Search code examples
selectpysparkdescribe

Is there a way for using describe function in PySpark for more than one column?


I am trying to get some info from a dataset in PySpark and when I combine select function with describe function to see three columns details, the result just showing the last column's information. I used a simple example from an article with this command:

my_data.select('Isball', 'Isboundary', 'Runs').describe().show()

and it should show me three columns details but it just show me this:

+-------+------------------+
|summary|              Runs|
+-------+------------------+
|  count|               605|
|   mean|0.9917355371900827|
| stddev| 1.342725481259329|
|    min|                 0|
|    max|                 6|
+-------+------------------+

what should I do to get the results that I am looking for?


Solution

  • The describe function works only on numeric and string columns as described in the documentation.

    I'm assuming Isball and Isboundary are boolean columns thus their describe can't be seen. you can cast the columns to integer for it to work.

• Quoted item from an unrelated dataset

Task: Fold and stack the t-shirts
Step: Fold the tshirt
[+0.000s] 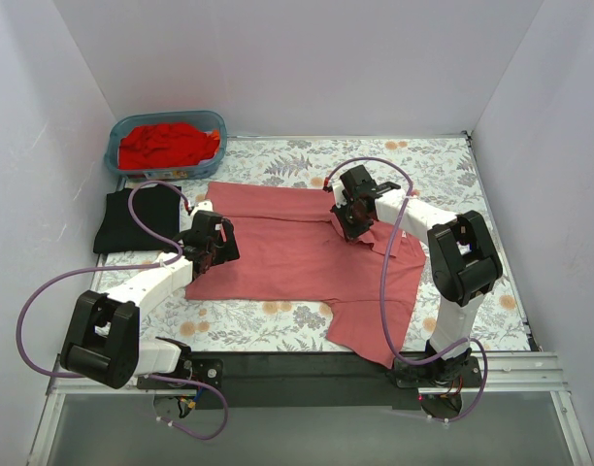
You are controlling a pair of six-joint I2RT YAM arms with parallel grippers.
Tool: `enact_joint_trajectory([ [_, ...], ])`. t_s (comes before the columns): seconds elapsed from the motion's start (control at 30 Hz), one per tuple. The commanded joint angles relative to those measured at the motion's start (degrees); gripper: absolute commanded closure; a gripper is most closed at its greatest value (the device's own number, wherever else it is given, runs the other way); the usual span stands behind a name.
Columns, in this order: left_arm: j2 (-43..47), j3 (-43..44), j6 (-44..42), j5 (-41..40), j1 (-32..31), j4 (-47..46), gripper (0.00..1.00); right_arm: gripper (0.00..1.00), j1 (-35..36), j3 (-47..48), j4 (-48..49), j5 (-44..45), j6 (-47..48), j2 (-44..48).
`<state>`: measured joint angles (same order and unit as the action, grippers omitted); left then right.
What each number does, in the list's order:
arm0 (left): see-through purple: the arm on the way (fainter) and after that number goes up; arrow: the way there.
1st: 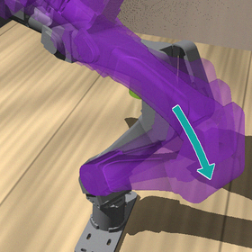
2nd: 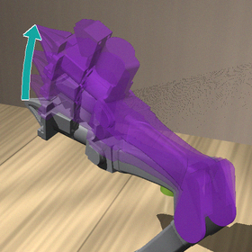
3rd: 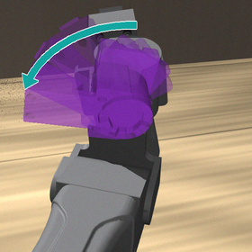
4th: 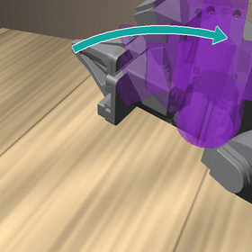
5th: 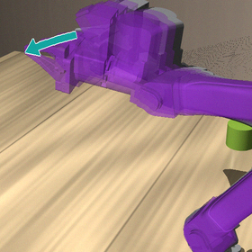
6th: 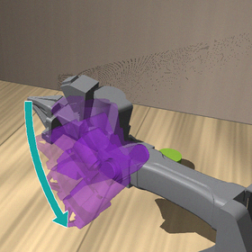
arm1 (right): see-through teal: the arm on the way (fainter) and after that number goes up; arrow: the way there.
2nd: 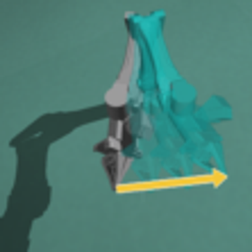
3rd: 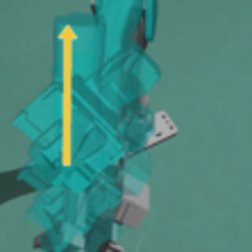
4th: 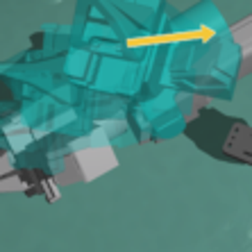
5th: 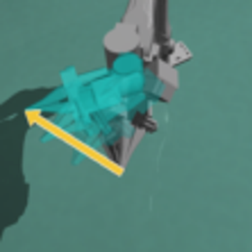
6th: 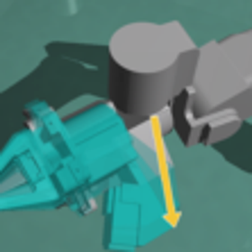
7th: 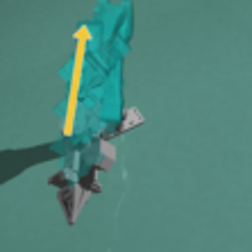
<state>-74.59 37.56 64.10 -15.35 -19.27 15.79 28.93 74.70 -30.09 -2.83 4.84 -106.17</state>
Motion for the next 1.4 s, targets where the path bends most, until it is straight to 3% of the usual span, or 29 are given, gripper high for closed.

    from pyspark.sql.functions import col
    
    df = spark.createDataFrame([
        (1, True, "lorem"),
        (2, False, "ipsum")
    ], ["integer_col", "bool_col", "string_col"])
    
    df.describe().show(truncate=0)
    
    +-------+------------------+----------+
    |summary|integer_col       |string_col|
    +-------+------------------+----------+
    |count  |2                 |2         |
    |mean   |1.5               |null      |
    |stddev |0.7071067811865476|null      |
    |min    |1                 |ipsum     |
    |max    |2                 |lorem     |
    +-------+------------------+----------+
    
    
    df.withColumn("bool_col", col("bool_col").cast("integer")).describe().show(truncate=0)
    
    +-------+------------------+------------------+----------+
    |summary|integer_col       |bool_col          |string_col|
    +-------+------------------+------------------+----------+
    |count  |2                 |2                 |2         |
    |mean   |1.5               |0.5               |null      |
    |stddev |0.7071067811865476|0.7071067811865476|null      |
    |min    |1                 |0                 |ipsum     |
    |max    |2                 |1                 |lorem     |
    +-------+------------------+------------------+----------+